# WORK ORDER
Take every line from the entries below that includes the word "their" and copy it.
[SOURCE RECORDS]
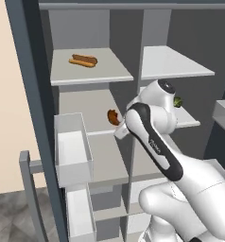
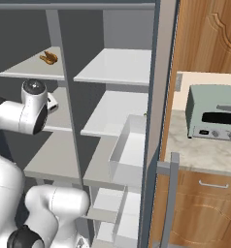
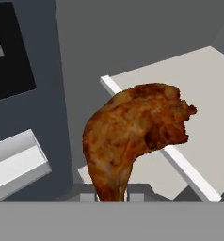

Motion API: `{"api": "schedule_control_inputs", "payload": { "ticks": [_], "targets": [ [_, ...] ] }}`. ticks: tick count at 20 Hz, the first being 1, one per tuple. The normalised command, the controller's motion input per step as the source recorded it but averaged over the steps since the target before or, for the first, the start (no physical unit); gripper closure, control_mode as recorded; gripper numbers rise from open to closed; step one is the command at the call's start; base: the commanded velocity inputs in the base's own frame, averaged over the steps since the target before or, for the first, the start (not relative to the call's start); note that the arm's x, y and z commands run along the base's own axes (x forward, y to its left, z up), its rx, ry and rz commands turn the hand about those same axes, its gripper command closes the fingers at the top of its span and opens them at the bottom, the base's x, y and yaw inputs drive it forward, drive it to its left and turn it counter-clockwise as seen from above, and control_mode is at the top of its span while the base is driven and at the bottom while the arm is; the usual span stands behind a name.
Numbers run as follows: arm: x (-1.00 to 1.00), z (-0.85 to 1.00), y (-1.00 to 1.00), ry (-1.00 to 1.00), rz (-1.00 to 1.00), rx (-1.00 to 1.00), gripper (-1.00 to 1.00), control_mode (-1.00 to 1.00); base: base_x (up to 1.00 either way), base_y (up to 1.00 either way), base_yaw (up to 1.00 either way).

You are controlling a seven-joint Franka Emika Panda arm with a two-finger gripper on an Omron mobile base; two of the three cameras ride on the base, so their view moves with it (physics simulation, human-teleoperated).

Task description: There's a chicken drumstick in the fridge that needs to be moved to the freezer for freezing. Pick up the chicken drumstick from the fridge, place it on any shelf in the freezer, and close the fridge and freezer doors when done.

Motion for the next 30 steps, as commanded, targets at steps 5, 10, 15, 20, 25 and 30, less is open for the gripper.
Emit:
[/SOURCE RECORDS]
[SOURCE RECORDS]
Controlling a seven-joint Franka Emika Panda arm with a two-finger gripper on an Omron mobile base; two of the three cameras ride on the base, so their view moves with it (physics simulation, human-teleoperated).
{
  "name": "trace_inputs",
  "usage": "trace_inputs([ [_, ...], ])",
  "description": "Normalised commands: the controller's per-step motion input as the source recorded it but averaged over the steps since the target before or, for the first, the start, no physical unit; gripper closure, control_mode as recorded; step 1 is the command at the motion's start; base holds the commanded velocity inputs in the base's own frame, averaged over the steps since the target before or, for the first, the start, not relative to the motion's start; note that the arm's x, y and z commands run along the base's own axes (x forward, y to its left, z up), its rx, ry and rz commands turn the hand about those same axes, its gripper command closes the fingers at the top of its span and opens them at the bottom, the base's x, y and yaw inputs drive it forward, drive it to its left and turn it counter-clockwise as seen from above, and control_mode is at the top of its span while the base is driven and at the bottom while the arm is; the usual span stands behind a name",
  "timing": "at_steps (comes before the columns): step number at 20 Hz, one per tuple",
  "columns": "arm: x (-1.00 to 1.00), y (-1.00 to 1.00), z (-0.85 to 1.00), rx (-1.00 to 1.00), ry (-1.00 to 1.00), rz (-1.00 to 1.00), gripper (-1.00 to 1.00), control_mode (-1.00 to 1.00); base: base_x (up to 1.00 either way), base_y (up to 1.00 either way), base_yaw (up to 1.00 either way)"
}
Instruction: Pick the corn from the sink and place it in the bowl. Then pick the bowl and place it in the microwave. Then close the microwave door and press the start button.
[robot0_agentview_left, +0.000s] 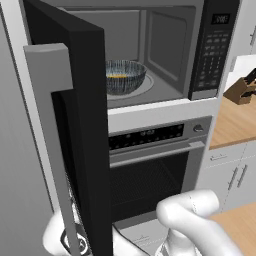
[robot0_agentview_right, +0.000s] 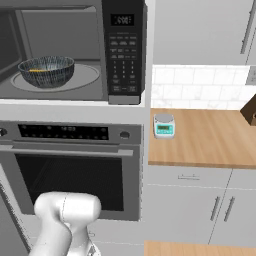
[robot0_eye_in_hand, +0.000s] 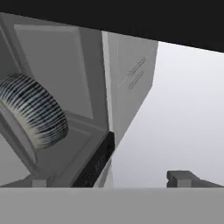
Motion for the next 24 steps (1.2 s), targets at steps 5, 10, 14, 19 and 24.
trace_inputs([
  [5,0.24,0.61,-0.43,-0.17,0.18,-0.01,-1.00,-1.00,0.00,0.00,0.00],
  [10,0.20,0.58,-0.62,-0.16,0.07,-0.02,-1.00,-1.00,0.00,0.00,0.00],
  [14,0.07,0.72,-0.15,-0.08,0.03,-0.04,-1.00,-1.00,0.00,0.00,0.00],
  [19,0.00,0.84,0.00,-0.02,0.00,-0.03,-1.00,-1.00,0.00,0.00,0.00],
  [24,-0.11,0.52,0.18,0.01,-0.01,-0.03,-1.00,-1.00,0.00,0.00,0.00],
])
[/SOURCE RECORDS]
# ANSWER FOR THE TASK
You are controlling a seven-joint Franka Emika Panda arm with a two-finger gripper on an Omron mobile base; two of the three cameras ride on the base, so their view moves with it (physics simulation, human-teleoperated).
Controlling a seven-joint Franka Emika Panda arm with a two-finger gripper on an Omron mobile base; two of the three cameras ride on the base, so their view moves with it (physics simulation, human-teleoperated).

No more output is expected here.